Fannny Smith, pose pour le photographe a l'occasion des finales de la coupe du monde de skicross a Veysonnaz ce week-end le mardi 10 mars 2020 a Lausanne. (KEYSTONE/Jean-Christophe Bott)
Fanny Smith se lancera à 28 ans dans sa treizième saison de Coupe du monde.
Keystone

La semaine prochaine dans les Grisons, Fanny Smith se lancera à 28 ans dans sa treizième saison de Coupe du monde. Et comme c'est le cas depuis maintenant dix ans, la Villardoue sera l'une des favorites dans la chasse au globe de cristal. Rien d'anormal, puisqu'elle n'a plus quitté le podium du général depuis 2013.

Mais au moment de parler de ses objectifs, la Vaudoise entretient presque une certaine pudeur: «Ce ne sera pas évident, mais je vise le gros globe et les Mondiaux. J'espère surtout demeurer stable et constante. De toute façon, je pense qu'il faudra s'adapter.»

Etre flexible

L'adaptation. Un maître-mot en période de pandémie, parce que le Covid-19 vient bousculer les habitudes et dérégler les routines. «Il a fallu adapter les entraînements, explique la médaillée de bronze des JO de Pyeongchang. On devait partir pour un camp en Suède et finalement cela ne s'est pas fait. Heureusement, on l'a su assez tôt et on a pu changer notre fusil d'épaule. Après on a appris qu'il n'y avait pas assez de neige à Montafon pour le début de saison, du coup on a rejoint notre camp de base de Laax.»

Il s'agira aussi d'éviter une mise en quarantaine comme cela s'est vu en ski alpin avec l'équipe féminine suédoise à Levi en Finlande. Les techniciennes scandinaves n'avaient pas pu prendre le départ des slaloms en raison d'un membre de l'encadrement positif.

«Je fais très attention, souligne la Vaudoise aux 23 succès en Coupe du monde. En tant qu'athlète, je dois prendre soin de mon corps qui est mon outil de travail. Mais même en faisant très attention sur le plan privé, on côtoie du monde au sein de l'équipe entre les entraîneurs, les physios et les personnes qui préparent nos skis. Mais on espère que tout va bien se passer.»

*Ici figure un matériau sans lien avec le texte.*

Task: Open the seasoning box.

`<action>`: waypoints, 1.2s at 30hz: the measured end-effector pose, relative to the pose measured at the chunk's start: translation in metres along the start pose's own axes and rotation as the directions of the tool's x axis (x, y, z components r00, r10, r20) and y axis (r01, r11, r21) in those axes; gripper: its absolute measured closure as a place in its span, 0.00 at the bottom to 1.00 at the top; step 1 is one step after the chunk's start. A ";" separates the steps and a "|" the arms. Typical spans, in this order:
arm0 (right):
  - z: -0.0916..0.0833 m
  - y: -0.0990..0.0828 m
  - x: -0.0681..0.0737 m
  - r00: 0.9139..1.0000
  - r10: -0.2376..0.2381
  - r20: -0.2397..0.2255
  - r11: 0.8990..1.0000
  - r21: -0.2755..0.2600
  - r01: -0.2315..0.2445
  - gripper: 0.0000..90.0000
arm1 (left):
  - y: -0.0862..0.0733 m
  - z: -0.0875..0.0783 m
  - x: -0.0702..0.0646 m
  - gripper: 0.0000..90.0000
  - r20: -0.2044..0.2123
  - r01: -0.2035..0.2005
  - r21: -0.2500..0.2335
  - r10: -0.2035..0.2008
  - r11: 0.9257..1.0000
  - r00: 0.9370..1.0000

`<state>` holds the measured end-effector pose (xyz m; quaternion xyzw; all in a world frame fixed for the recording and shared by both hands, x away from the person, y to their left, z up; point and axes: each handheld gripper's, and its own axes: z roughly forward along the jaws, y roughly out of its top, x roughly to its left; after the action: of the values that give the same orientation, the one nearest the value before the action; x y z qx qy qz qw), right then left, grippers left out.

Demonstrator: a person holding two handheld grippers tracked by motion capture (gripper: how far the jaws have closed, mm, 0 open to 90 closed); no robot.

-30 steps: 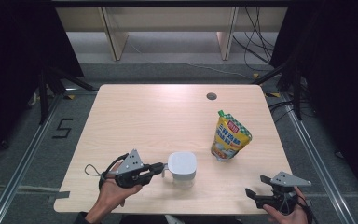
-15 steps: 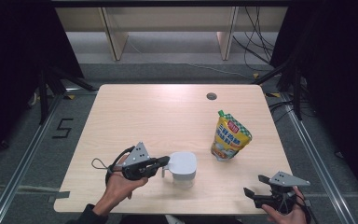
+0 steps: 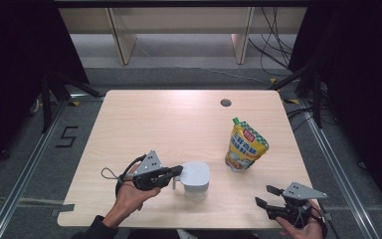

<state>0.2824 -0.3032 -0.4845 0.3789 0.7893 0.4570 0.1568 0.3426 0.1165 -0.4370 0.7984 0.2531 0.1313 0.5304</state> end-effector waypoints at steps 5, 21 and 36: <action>0.004 0.006 0.012 0.998 -0.032 -0.050 0.999 -0.026 0.030 0.63 | -0.001 -0.001 0.001 0.99 -0.002 -0.010 0.005 0.010 1.000 1.000; 0.020 0.023 0.029 0.988 -0.121 -0.094 0.988 -0.102 0.111 0.90 | -0.003 -0.001 0.002 0.99 0.010 0.005 -0.017 -0.005 1.000 1.000; 0.055 0.052 0.046 0.968 -0.194 -0.158 0.974 -0.146 0.171 0.99 | -0.006 -0.003 0.003 0.99 0.007 0.008 -0.018 -0.007 1.000 1.000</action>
<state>0.3082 -0.2208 -0.4649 0.2526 0.7997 0.5224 0.1542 0.3419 0.1226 -0.4412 0.7930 0.2532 0.1290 0.5390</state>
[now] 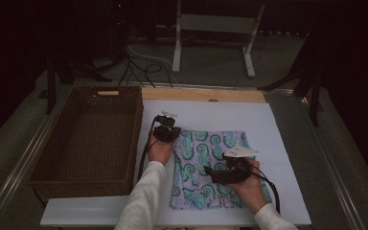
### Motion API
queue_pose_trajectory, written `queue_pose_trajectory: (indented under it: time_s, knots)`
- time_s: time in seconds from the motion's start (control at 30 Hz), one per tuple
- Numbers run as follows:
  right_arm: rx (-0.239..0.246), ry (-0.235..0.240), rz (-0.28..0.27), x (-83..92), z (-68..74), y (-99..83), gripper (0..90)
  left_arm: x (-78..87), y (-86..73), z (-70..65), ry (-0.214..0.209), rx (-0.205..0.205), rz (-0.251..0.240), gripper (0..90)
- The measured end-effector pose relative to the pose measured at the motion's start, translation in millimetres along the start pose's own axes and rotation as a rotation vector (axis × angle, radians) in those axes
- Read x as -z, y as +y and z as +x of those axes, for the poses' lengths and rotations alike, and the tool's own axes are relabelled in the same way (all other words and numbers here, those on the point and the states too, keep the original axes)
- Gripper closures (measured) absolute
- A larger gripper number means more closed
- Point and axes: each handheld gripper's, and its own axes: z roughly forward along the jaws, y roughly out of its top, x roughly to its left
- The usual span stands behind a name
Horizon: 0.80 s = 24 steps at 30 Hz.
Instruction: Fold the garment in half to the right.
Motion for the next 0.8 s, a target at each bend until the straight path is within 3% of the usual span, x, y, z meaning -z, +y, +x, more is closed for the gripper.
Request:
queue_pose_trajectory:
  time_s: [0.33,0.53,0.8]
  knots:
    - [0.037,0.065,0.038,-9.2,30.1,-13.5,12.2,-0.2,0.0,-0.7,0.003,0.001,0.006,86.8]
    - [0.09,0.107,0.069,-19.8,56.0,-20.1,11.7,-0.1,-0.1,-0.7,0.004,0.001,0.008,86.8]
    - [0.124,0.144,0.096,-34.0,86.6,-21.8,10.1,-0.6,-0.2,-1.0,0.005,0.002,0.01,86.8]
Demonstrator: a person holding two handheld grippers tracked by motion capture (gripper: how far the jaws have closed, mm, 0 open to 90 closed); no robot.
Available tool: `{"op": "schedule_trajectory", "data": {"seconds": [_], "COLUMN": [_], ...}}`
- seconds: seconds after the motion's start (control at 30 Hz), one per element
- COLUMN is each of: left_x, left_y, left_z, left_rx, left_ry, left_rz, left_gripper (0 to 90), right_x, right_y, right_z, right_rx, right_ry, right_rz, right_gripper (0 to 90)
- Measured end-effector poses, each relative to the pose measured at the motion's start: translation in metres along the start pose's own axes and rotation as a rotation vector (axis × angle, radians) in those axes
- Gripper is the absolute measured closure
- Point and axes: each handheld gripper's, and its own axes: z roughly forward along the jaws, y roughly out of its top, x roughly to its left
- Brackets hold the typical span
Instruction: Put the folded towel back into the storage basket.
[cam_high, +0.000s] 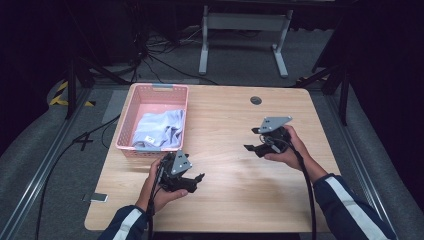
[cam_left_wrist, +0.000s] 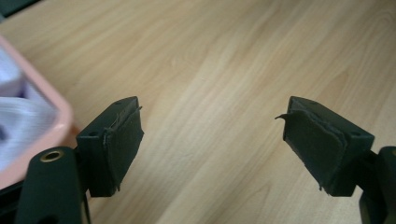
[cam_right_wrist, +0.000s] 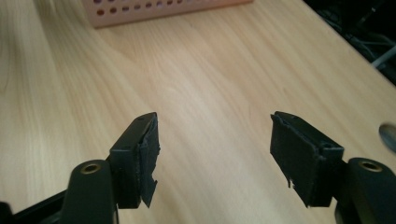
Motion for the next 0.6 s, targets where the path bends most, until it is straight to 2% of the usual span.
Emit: {"op": "schedule_trajectory", "data": {"seconds": [0.07, 0.1, 0.13, 0.17, 0.23, 0.3, 0.37, 0.43, 0.5, 0.57, 0.6], "left_x": [-0.002, -0.004, -0.005, -0.007, -0.008, -0.011, -0.012, -0.012, -0.011, -0.011, -0.011], "left_y": [-0.002, -0.004, -0.005, -0.007, -0.01, -0.013, -0.015, -0.018, -0.021, -0.024, -0.025], "left_z": [0.005, 0.008, 0.011, 0.012, 0.015, 0.02, 0.024, 0.028, 0.032, 0.035, 0.036], "left_rx": [0.014, 0.026, 0.034, 0.036, 0.044, 0.071, 0.088, 0.102, 0.123, 0.13, 0.138], "left_ry": [-0.014, -0.019, -0.026, -0.035, -0.047, -0.053, -0.052, -0.053, -0.063, -0.077, -0.08], "left_rz": [-0.001, 0.018, 0.033, 0.026, 0.038, 0.046, 0.053, 0.062, 0.065, 0.061, 0.058], "left_gripper": [20.1, 20.1, 20.1, 20.3, 20.5, 20.5, 20.3, 20.2, 20.2, 20.2, 19.9], "right_x": [0.004, 0.004, 0.006, 0.009, 0.012, 0.015, 0.018, 0.019, 0.021, 0.02, 0.019], "right_y": [-0.014, -0.014, -0.024, -0.035, -0.051, -0.066, -0.083, -0.1, -0.116, -0.133, -0.139], "right_z": [-0.005, -0.005, -0.007, -0.01, -0.016, -0.02, -0.027, -0.034, -0.041, -0.047, -0.049], "right_rx": [0.017, 0.017, 0.035, 0.047, 0.061, 0.065, 0.064, 0.05, 0.057, 0.053, 0.057], "right_ry": [-0.004, -0.004, -0.017, -0.019, -0.017, -0.02, -0.021, 0.004, -0.008, 0.0, -0.006], "right_rz": [0.001, 0.001, -0.011, -0.007, 0.001, 0.015, 0.037, 0.081, 0.088, 0.133, 0.132], "right_gripper": [31.5, 31.5, 31.3, 31.1, 30.9, 30.3, 29.8, 29.4, 28.9, 28.7, 29.3]}}
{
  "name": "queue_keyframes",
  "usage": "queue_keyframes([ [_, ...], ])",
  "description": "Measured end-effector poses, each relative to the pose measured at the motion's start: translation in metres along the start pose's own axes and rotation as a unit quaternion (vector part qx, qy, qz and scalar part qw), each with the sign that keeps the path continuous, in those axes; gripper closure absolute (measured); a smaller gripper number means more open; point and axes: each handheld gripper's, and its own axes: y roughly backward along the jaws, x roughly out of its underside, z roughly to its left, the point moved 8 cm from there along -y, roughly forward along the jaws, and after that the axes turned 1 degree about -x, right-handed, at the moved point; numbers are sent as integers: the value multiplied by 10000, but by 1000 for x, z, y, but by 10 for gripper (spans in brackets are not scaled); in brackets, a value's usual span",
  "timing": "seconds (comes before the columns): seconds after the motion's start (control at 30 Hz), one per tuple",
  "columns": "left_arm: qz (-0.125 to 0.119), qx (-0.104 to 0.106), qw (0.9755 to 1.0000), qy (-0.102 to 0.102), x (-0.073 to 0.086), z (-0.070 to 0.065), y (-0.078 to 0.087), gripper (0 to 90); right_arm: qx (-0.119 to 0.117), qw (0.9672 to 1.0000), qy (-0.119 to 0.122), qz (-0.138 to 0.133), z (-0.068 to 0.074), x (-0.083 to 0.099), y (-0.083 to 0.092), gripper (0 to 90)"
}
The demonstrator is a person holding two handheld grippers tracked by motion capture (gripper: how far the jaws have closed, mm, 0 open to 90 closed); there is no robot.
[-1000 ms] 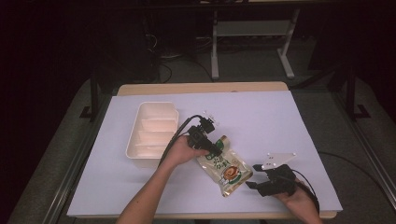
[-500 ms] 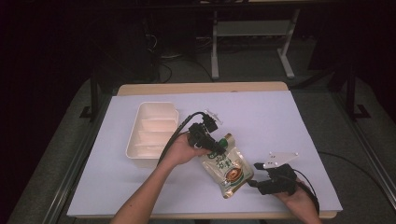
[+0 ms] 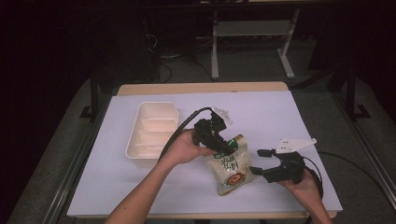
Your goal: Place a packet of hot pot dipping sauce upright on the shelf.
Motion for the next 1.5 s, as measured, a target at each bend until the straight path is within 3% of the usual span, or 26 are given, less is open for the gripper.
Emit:
queue_keyframes([
  [0.2,100,-14,9995,-312,-8,-13,6,806,-522,9985,116,-77,8,-16,-12,308],
  [0.33,127,-11,9989,-447,-10,-18,7,807,-763,9966,285,-81,17,-24,-20,410],
  [0.6,109,-74,9989,-449,-10,-17,9,807,-996,9935,524,-137,27,-34,-29,704],
  [0.83,32,-172,9991,-383,-5,-12,15,805,-1191,9915,513,-120,31,-37,-30,861],
  [1.1,-106,-415,9978,-511,1,-9,26,740,-1226,9912,492,-123,34,-43,-32,897],
  [1.3,-327,-650,9966,-374,11,-3,38,627,-1120,9924,509,-55,32,-46,-28,898],
  [1.5,-631,-865,9939,-265,22,2,54,543,-966,9943,441,-11,25,-45,-21,898],
])
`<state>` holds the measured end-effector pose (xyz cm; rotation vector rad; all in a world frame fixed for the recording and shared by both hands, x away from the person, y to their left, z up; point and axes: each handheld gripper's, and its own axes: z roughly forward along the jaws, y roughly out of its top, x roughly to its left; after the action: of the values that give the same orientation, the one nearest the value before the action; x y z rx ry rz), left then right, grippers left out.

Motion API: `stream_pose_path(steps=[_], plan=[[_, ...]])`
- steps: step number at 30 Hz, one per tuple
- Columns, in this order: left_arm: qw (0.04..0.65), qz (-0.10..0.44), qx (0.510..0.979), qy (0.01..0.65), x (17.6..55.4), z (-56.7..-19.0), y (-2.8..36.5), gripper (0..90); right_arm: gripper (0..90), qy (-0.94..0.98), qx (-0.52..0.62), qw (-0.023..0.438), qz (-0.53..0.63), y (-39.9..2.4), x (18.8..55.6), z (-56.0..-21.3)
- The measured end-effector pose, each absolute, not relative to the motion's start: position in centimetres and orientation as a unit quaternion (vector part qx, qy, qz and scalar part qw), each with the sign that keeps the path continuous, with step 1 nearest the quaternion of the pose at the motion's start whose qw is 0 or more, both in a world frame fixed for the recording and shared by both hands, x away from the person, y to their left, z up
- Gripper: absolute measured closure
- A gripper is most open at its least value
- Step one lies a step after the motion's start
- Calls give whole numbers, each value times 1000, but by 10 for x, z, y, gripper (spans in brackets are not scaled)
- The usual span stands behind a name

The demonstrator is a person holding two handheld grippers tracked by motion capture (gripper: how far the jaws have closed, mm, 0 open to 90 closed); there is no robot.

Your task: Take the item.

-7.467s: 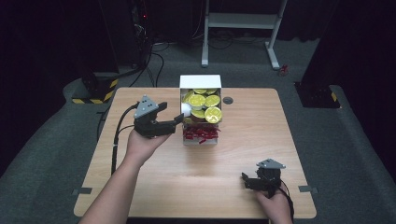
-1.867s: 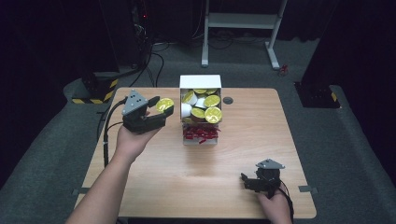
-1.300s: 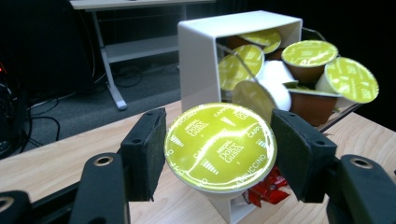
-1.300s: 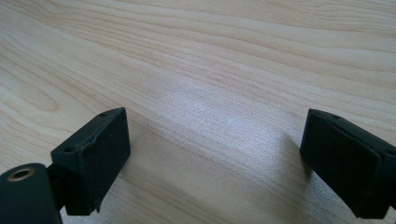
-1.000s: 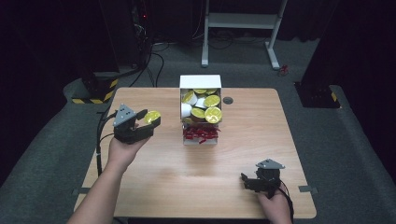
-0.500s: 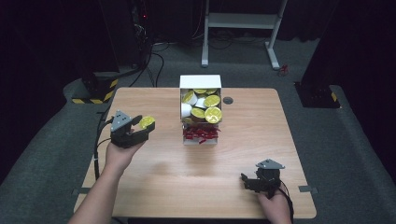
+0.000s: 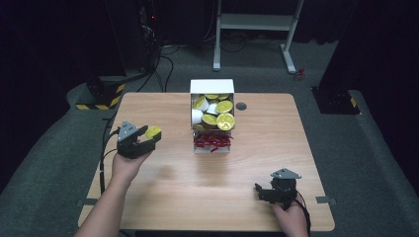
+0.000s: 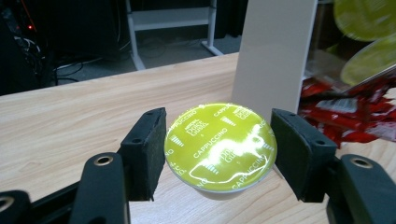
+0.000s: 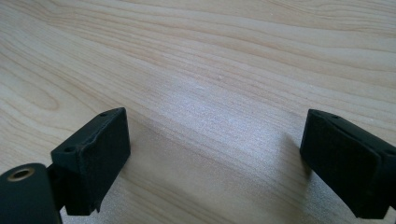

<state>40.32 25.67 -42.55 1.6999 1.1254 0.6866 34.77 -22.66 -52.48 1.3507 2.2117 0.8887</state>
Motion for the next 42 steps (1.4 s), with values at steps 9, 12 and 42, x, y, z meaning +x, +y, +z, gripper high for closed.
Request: stream_pose_path(steps=[9, 12, 42], plan=[[451, 270, 702, 480, 416, -442, 257, 385, 84, 791, 483, 200, 318, -227, 348, -525], [449, 270, 702, 483, 420, -445, 256, 385, 84, 791, 483, 200, 318, -227, 348, -525], [393, 256, 719, 513, 449, -481, 246, 384, 84, 791, 483, 198, 318, -226, 347, -525]])
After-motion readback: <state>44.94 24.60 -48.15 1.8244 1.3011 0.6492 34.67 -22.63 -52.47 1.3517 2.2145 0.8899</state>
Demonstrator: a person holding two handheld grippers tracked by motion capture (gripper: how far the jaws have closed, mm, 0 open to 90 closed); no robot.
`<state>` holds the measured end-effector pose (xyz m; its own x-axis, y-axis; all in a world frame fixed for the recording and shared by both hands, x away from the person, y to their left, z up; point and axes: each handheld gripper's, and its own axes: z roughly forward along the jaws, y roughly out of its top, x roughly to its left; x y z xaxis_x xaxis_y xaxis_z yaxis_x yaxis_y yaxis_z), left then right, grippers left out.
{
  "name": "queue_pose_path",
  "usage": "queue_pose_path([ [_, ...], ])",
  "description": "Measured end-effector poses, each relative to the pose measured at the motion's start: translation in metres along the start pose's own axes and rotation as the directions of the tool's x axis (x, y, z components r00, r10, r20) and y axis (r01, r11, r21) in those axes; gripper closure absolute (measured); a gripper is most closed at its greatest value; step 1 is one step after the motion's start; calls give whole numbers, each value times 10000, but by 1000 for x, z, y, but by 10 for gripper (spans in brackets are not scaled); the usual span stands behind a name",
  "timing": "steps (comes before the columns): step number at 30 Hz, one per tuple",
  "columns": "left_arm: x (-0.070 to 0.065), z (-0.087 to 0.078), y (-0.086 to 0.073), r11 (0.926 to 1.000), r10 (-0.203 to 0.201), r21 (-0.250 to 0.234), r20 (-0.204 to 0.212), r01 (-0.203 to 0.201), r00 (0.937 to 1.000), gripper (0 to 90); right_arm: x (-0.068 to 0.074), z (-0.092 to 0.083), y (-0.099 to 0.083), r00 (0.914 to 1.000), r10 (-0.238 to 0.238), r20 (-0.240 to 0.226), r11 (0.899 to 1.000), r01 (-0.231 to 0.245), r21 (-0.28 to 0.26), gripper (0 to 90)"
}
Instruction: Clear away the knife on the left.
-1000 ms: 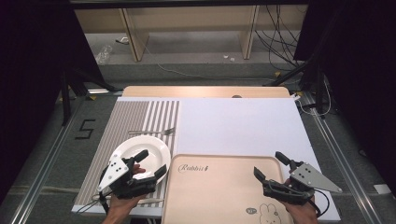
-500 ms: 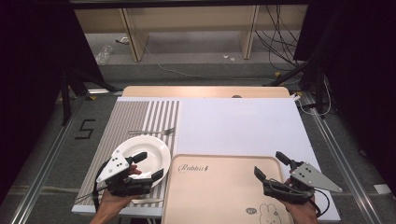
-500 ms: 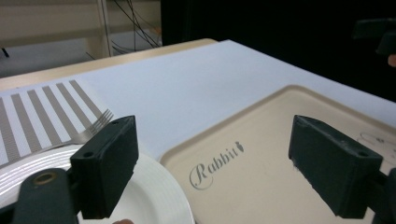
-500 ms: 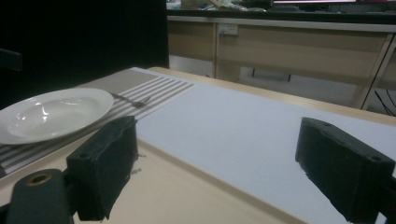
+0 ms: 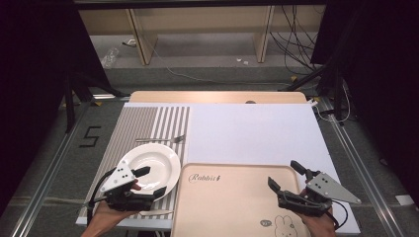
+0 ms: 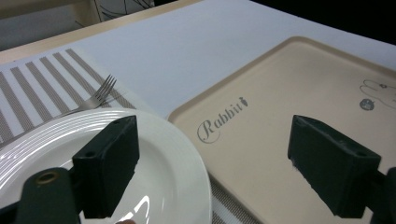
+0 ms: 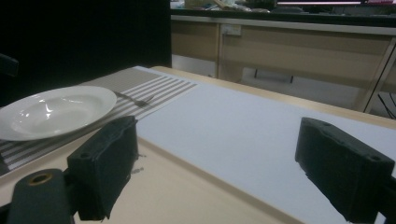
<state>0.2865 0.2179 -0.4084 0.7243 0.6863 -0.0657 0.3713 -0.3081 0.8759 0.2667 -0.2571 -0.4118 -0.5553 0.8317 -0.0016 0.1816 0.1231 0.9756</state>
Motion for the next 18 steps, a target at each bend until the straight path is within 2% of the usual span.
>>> queue_pose_path([
  [4,4,-5,-1,9995,-14,323,50,12,10000,163,1,0,-1,9999,-62,-83,9999,63,90,140],
  [5,8,-8,-3,9983,-4,587,57,0,10000,164,1,0,0,9999,-76,-101,9999,77,102,141],
  [6,8,-8,-3,9983,-4,587,57,0,10000,164,1,0,0,9999,-76,-101,9999,77,102,141],
  [8,10,-11,-5,9960,-10,893,74,3,10000,165,2,1,-1,9998,-112,-148,9999,114,127,142],
  [9,12,-13,-7,9923,143,1227,72,-151,9999,166,2,1,-1,9998,-124,-172,9998,127,157,142],
  [12,12,-15,-10,9910,146,1332,32,-149,9999,172,2,2,-1,9997,-129,-220,9997,133,185,142],
  [15,13,-17,-15,9813,457,1874,-17,-446,9990,171,2,2,-1,9996,-147,-237,9997,152,214,143],
  [16,13,-17,-15,9813,457,1874,-17,-446,9990,172,2,2,-1,9996,-147,-237,9997,152,214,143],
  [17,13,-19,-17,9754,564,2136,5,-552,9984,173,2,3,-2,9995,-165,-280,9996,172,231,143],
  [18,14,-20,-17,9730,554,2243,50,-551,9985,173,3,3,-2,9995,-162,-289,9996,169,238,143],
])
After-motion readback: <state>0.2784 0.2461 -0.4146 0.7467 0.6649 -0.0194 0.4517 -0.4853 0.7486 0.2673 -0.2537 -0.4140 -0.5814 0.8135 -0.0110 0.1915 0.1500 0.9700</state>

Le problème de la neige «chaude»

Et dès le début de la semaine prochaine, ce sera le départ de la saison à Arosa dans un environnement qui plaît à la Villardoue: «Depuis que j'ai commencé sur le circuit, j'apprécie cette étape d'Arosa qui m'a toujours plus ou moins réussi. C'est sympa que ce soit en Suisse, même si le fait qu'il n'y ait pas de public fera qu'il n'y aura pas de soutien particulier.» Le format des deux courses sera le sprint et il conviendra, là encore, de s'adapter.

La préparation de Fanny Smith s'est déroulée de façon normale: «Je n'ai pas perdu de jours d'entraînement. Et je dois dire que je me sentais bien à Laax.»

En ce qui concerne les rivales de la Vaudoise, l'absence de Sandra Näslund crée un vide. Actuellement blessée, la détentrice du gros globe va manquer les quatre premières épreuves. «Cela va changer quelque chose, avoue la Vaudoise. Mais surtout cela m'attriste parce que c'est quelqu'un que j'adore affronter sur la piste et que cela me motive à chaque fois. Cela veut dire que ma principale rivale cet hiver sera la Canadienne Marielle Thompson. Il ne faut pas négliger non plus le retour d'Alizée Baron.»

Sur le plan technique, Fanny Smith n'a pas eu l'occasion de faire des tests de matériel au mois de mars en raison de la crise sanitaire. Elle espère que les solutions trouvées la saison passée vont l'aider. «Ma bête noire, c'est Feldberg, précise-t-elle. Parce que c'est en basse altitude et que j'ai plus de peine lorsque la neige est «chaude». C'est là que j'ai failli perdre mon dernier globe.»